To avoid being caught up in this race to the extremes, I think it helps to keep the definition in mind: a response to an event or series of events that overwhelms an individual’s capacity to cope.

Such events do happen to our students — but not frequently, and not to all of them.

The Second Pendulum

While we negotiate this first pendulum (“trauma doesn’t happen/is universal”), we also watch a second one swing back and forth.

Old school: “least said, soonest mended. On those infrequent occasions when trauma really happnes, we should all just keep going and not make a big deal about it.”

Pendulum swing: “a traumatized student is literally incapable of paying attention or learning. Schooling as we know it should come to a halt.”

This second statement is usually accompanied by neuroscience terminology, starting with “amygdala.”

I was reminded of this pendulum swing at the most recent Learning and the Brain conference in Boston — specifically in a keynote address by George A. Bonanno.

Dr. Bonanno has been studying trauma for decades; in his talk, he focused on the symptoms that follow trauma.

He and his team have been running studies and aggregating data, and he showed graphs representing conclusions based on more than 60 trajectory analyses.

To present his complex findings as simply as possible:

  • Roughly 10% of people who experience trauma have enduring symptoms;
  • Less than 10% start without symptoms, but symptoms develop over time and persist;
  • Roughly 20% initially experience symptoms, but recover over two years;
  • The rest never repond with serious symptoms.

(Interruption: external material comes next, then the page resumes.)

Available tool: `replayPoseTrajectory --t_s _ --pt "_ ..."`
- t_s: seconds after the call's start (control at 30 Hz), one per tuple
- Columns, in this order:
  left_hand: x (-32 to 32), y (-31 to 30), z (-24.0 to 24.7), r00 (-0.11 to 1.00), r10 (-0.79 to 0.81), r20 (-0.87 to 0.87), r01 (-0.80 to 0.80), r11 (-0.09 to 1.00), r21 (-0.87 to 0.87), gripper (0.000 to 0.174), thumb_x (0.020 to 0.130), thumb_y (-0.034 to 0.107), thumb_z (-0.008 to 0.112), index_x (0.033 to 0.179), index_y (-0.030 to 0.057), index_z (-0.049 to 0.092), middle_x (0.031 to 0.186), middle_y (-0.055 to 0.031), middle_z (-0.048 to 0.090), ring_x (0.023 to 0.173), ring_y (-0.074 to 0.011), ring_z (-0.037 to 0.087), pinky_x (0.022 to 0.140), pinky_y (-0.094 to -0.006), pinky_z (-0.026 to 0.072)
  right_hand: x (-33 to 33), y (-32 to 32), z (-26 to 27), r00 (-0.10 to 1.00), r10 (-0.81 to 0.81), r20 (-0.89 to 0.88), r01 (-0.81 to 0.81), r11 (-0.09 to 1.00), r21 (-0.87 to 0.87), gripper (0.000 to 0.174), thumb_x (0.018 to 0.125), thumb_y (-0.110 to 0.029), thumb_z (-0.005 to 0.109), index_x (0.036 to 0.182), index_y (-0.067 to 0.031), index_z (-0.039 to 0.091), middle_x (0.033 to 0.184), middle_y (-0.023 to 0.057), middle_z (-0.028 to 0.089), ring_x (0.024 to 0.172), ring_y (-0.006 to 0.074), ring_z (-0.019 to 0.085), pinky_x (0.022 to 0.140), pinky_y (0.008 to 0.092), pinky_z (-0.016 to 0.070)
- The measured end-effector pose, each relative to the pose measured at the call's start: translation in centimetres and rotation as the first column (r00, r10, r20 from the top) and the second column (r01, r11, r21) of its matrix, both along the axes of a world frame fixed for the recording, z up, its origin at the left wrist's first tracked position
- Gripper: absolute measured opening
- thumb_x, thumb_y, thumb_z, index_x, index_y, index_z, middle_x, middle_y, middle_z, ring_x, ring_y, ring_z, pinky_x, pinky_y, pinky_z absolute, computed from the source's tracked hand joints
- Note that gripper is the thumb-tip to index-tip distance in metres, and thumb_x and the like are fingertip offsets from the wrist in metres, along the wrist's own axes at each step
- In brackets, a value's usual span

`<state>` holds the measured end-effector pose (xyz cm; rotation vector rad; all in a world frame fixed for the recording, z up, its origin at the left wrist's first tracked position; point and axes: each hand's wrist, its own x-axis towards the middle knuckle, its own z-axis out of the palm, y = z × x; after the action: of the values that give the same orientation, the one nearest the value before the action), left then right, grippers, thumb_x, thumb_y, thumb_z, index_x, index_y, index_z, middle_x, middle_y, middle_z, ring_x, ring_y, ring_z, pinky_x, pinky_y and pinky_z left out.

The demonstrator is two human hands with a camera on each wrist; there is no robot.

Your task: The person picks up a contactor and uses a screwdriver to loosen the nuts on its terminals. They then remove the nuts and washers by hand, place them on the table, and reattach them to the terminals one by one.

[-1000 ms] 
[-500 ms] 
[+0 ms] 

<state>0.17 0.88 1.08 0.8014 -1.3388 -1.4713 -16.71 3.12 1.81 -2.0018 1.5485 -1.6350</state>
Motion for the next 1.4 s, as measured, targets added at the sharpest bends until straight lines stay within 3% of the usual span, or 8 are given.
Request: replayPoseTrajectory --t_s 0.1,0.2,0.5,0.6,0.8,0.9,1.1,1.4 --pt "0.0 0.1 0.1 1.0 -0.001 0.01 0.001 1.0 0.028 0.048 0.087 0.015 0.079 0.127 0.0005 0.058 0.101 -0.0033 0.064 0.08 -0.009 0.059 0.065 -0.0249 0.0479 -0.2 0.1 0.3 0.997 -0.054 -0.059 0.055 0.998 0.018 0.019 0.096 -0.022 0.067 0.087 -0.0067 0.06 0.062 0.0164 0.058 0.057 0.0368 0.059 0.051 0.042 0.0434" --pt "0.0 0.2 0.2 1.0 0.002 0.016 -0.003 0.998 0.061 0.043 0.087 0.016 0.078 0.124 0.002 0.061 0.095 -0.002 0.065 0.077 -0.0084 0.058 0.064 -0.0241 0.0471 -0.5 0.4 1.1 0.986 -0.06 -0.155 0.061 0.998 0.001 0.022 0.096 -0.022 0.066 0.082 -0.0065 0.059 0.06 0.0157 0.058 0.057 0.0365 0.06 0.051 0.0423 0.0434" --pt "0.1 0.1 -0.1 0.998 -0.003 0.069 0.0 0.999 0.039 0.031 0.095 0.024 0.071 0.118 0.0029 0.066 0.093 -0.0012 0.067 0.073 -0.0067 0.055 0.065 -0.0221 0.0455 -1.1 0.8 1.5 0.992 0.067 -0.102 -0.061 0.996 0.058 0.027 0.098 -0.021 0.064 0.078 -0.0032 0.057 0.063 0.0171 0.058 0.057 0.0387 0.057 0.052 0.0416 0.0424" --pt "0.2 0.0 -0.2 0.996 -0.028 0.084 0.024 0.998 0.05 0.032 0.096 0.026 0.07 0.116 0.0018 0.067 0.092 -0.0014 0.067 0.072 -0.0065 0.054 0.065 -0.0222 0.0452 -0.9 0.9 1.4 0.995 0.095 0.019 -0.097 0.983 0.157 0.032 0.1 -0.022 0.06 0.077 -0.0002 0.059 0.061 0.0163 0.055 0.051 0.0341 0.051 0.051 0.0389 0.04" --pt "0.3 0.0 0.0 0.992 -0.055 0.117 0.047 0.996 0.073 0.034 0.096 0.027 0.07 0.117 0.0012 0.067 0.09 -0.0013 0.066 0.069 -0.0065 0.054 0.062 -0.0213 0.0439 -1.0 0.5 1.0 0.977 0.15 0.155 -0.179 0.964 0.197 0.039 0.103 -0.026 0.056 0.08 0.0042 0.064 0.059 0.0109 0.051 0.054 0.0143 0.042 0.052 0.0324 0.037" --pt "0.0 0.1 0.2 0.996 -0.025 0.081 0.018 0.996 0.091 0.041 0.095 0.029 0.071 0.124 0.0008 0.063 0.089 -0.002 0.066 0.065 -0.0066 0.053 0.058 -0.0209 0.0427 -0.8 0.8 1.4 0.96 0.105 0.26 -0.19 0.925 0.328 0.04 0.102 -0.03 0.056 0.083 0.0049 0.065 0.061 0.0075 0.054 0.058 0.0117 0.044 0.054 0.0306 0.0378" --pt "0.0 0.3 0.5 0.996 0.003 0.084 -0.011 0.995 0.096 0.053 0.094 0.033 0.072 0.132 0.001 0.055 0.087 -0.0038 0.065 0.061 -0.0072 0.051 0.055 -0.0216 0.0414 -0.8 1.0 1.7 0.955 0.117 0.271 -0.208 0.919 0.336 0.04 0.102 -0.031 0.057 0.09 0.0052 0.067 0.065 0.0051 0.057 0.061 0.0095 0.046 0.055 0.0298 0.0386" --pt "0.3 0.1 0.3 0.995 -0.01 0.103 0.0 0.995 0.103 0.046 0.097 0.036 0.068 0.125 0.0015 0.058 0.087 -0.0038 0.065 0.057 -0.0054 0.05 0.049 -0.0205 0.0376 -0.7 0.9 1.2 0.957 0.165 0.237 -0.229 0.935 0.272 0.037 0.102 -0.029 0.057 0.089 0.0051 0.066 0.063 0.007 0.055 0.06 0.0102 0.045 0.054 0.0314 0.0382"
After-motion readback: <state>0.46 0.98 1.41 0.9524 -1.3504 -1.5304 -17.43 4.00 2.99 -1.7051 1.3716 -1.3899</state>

In other words: in Bonanno’s research, two years after trauma, roughly 80% of people do not experience troubling symptoms.

For this reason, by the way, Bonanno does not speak of “traumatic events” but of “potentially traumatic events.”

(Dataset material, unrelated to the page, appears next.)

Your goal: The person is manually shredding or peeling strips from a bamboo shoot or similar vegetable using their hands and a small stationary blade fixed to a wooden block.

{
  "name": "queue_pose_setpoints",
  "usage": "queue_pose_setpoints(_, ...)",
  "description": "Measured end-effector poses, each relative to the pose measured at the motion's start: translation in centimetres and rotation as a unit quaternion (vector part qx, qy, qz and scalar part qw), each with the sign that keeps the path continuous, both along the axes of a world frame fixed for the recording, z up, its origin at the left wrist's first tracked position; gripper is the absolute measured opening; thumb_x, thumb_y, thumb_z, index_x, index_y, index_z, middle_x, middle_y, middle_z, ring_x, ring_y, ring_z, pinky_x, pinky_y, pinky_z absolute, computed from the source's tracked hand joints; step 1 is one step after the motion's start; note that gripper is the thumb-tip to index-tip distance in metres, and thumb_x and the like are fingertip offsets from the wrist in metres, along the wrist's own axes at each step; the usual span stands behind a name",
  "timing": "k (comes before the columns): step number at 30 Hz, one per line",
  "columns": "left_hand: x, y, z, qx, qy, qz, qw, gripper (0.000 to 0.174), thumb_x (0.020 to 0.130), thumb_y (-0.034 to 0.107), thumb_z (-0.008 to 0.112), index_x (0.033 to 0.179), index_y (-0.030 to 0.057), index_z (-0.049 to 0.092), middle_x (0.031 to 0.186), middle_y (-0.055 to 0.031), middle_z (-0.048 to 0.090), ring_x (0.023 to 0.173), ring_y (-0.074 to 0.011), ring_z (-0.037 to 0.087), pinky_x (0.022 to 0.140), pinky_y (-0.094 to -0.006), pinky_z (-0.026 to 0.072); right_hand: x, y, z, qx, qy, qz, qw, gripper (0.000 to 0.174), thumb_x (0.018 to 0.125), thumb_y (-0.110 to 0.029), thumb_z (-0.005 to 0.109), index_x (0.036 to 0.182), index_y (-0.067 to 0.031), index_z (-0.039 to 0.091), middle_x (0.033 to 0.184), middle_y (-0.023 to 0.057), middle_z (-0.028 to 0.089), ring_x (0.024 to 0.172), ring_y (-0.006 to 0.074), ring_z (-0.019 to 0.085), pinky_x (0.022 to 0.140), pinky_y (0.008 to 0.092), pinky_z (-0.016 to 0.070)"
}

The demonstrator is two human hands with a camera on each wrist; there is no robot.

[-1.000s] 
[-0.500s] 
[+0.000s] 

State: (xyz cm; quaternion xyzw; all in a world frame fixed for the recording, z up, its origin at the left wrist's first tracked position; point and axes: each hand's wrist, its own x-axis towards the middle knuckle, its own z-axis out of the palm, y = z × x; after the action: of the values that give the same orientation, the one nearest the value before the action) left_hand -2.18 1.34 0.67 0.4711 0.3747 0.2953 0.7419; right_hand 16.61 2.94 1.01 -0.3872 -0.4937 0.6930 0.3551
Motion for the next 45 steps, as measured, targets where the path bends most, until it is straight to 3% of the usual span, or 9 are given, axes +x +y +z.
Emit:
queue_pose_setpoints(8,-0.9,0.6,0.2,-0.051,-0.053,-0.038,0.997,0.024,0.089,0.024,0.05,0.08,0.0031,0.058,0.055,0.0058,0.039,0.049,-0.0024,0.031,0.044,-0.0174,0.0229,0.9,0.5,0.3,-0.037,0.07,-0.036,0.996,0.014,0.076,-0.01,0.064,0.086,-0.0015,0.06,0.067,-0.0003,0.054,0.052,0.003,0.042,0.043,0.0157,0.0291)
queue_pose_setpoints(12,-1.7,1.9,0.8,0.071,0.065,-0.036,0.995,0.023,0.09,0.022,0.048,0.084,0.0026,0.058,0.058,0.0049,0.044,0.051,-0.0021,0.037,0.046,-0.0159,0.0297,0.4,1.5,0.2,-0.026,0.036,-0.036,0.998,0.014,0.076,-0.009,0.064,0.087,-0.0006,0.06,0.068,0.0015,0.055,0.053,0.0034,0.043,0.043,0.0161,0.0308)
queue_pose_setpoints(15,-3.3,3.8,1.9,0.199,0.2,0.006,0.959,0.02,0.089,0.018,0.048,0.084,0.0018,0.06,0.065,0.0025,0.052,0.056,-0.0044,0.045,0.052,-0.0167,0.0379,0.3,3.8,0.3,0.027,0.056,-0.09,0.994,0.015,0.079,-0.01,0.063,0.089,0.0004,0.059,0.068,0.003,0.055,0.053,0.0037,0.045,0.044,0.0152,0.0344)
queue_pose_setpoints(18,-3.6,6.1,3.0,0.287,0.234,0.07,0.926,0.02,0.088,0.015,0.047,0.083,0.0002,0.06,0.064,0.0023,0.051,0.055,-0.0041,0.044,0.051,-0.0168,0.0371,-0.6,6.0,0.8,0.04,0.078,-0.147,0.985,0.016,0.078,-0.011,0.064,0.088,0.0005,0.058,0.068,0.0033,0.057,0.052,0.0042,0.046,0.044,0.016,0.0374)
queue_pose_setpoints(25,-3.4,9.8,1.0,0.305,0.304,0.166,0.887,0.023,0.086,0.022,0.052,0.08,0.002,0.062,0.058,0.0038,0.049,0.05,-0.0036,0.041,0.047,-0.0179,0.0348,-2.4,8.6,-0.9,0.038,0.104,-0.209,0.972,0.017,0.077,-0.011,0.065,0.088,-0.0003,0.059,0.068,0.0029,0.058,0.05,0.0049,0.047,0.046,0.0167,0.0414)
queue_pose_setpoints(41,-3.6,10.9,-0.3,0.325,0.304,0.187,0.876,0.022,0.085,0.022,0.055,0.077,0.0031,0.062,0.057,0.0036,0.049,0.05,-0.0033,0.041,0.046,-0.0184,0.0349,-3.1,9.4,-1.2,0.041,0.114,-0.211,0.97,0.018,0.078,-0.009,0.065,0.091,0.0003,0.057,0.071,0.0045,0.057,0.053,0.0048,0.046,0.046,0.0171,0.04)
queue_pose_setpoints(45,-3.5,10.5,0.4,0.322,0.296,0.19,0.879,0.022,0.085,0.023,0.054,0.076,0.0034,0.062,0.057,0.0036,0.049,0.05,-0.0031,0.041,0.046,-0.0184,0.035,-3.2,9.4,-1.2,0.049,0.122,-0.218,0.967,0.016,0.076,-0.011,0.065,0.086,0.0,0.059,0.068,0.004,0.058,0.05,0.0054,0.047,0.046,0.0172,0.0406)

That is: an event has the potential to create trauma symptoms in a person. But something like two-thirds of people do not experience trauma in response to that potentially traumatic event. (And another 10% recover from those symptoms in a year or two.)

Towards a Balanced Framework

How then should teachers think about trauma in schools.

First: we can avoid the extremes.

Yes, trauma does happen.

No, it isn’t common. (Bad grades aren’t traumatic.)

Yes, schools and teachers should respond appropriately to the trauma that students experience.

No, not everyone responds to trauma the same way. Most people react to potentially traumatic events without trauma symptoms (or recover over time).

Second: within this nuanced perspective, we should acknowledge the importance of responding to trauma appropriately.

That is: events that potentially create trauma might be rare; most people might not respond to them with trauma symptoms.

And: our students who do experience trauma symtoms deserve informed and sympathetic response.

By way of analogy: something like 3% of K-12 students are on the autism spectrum. That’s a relatively small number. And: those students deserve the best education we can provide.

If 3% of our students experience trauma symptoms (I have no idea what the actual percentage is), they too deserve our professional best.

Attempting a Summary

In our profession, we have all too frequently overlooked and downplayed the trauma that some of our students experience. As we try to correct that serious error, we should not commit another error by seeing trauma everywhere, and by assuming it debilitates everyone.


 

A Final Note:

To keep this post a readable length, I have not discussed ACES scores. Depending on the response this post gets, I may return to that topic in a future post.